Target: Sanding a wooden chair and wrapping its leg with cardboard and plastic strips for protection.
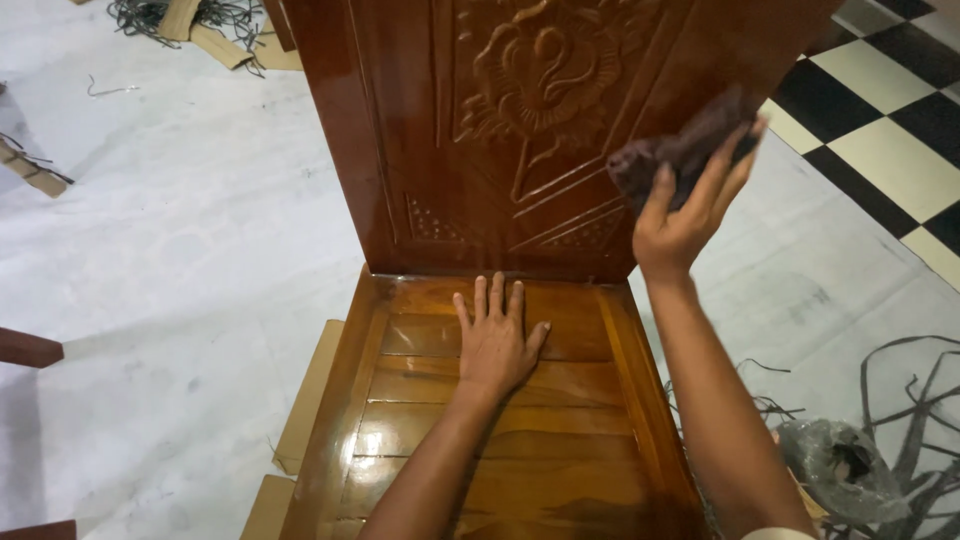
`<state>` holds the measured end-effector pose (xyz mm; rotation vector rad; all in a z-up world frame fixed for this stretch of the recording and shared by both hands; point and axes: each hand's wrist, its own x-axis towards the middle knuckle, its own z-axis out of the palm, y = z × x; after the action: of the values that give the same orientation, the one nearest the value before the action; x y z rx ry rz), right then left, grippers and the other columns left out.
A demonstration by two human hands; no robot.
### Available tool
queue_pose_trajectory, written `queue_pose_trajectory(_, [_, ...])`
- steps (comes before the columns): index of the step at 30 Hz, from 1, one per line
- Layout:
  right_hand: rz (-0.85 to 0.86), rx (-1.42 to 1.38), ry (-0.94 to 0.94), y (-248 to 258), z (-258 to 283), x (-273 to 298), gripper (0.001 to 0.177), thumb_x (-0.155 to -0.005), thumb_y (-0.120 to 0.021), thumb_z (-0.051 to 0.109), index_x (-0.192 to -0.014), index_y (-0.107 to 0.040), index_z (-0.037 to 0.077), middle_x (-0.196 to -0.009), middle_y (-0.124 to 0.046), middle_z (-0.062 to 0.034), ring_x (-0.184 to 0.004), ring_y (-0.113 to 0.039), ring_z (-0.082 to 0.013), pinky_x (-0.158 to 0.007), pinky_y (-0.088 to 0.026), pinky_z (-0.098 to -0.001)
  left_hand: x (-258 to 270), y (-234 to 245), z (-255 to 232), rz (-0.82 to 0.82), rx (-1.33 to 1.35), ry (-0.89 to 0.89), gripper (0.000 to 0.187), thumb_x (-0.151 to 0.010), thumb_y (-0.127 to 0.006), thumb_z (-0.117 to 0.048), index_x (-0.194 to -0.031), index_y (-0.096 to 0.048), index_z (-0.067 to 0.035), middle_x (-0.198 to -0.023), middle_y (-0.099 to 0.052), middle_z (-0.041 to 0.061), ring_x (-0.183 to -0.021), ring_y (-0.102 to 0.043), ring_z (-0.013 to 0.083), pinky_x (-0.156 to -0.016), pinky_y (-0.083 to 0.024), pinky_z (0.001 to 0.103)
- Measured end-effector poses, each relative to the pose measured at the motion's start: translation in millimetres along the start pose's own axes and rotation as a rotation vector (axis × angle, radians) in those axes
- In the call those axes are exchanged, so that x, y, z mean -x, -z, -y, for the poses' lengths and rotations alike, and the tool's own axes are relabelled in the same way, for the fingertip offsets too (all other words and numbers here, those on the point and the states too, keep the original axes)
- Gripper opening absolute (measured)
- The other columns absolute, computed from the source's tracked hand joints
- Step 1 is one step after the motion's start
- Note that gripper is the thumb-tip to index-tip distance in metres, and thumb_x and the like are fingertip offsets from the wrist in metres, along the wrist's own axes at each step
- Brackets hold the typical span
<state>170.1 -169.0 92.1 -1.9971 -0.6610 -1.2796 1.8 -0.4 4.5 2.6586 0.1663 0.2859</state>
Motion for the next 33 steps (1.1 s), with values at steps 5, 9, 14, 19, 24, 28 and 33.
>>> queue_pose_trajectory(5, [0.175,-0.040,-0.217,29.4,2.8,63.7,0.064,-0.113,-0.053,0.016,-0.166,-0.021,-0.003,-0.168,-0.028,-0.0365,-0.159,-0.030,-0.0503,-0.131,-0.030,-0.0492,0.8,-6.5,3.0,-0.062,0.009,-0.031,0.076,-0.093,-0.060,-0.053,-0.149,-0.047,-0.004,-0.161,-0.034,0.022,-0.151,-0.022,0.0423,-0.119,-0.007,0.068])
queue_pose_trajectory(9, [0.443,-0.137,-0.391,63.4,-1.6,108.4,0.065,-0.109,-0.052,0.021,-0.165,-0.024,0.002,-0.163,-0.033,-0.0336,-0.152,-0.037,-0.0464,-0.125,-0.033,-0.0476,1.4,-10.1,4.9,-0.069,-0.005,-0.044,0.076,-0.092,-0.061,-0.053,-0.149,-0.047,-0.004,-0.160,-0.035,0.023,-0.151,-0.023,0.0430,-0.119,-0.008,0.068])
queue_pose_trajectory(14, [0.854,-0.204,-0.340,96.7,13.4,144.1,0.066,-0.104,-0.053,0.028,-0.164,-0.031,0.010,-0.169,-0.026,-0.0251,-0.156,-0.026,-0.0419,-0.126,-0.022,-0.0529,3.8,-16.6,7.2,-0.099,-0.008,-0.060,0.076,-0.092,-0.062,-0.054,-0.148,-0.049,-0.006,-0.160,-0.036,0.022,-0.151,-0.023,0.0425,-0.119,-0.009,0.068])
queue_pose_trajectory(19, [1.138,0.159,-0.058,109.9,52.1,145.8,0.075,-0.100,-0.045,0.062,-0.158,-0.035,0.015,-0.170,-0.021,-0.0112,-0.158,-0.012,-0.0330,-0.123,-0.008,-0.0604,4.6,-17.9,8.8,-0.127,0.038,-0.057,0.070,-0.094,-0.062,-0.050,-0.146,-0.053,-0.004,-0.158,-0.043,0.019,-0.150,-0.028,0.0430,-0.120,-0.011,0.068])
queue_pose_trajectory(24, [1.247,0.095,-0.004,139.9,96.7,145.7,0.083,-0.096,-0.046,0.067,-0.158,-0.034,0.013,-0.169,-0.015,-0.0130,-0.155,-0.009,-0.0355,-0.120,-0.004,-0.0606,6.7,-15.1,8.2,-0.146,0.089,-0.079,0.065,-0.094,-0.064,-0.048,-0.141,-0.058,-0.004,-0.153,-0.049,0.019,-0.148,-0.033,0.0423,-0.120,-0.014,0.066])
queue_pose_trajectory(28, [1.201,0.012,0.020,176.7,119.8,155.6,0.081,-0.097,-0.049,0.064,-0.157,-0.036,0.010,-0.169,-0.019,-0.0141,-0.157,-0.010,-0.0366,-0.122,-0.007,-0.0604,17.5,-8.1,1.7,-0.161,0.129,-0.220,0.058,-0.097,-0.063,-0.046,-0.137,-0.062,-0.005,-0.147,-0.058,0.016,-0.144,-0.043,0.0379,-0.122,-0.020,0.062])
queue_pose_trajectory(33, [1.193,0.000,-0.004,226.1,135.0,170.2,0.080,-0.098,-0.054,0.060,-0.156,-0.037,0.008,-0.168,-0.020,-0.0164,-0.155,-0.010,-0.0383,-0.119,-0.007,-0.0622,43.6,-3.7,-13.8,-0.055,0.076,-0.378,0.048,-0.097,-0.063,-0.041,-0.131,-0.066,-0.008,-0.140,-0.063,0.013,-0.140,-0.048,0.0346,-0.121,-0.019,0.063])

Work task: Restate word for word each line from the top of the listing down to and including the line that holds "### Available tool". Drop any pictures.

Response below:
Target: Sanding a wooden chair and wrapping its leg with cardboard and plastic strips for protection.
`<state>` holds the measured end-effector pose (xyz mm; rotation vector rad; all in a z-up world frame fixed for this stretch of the recording and shared by both hands; point and axes: each hand's wrist, its own x-axis towards the middle knuckle, its own z-axis out of the palm, y = z × x; after the action: of the values that give the same orientation, the one nearest the value before the action; x y z rx ry rz), right then left, grippers and the other columns left out.
A demonstration by two human hands; no robot.
### Available tool

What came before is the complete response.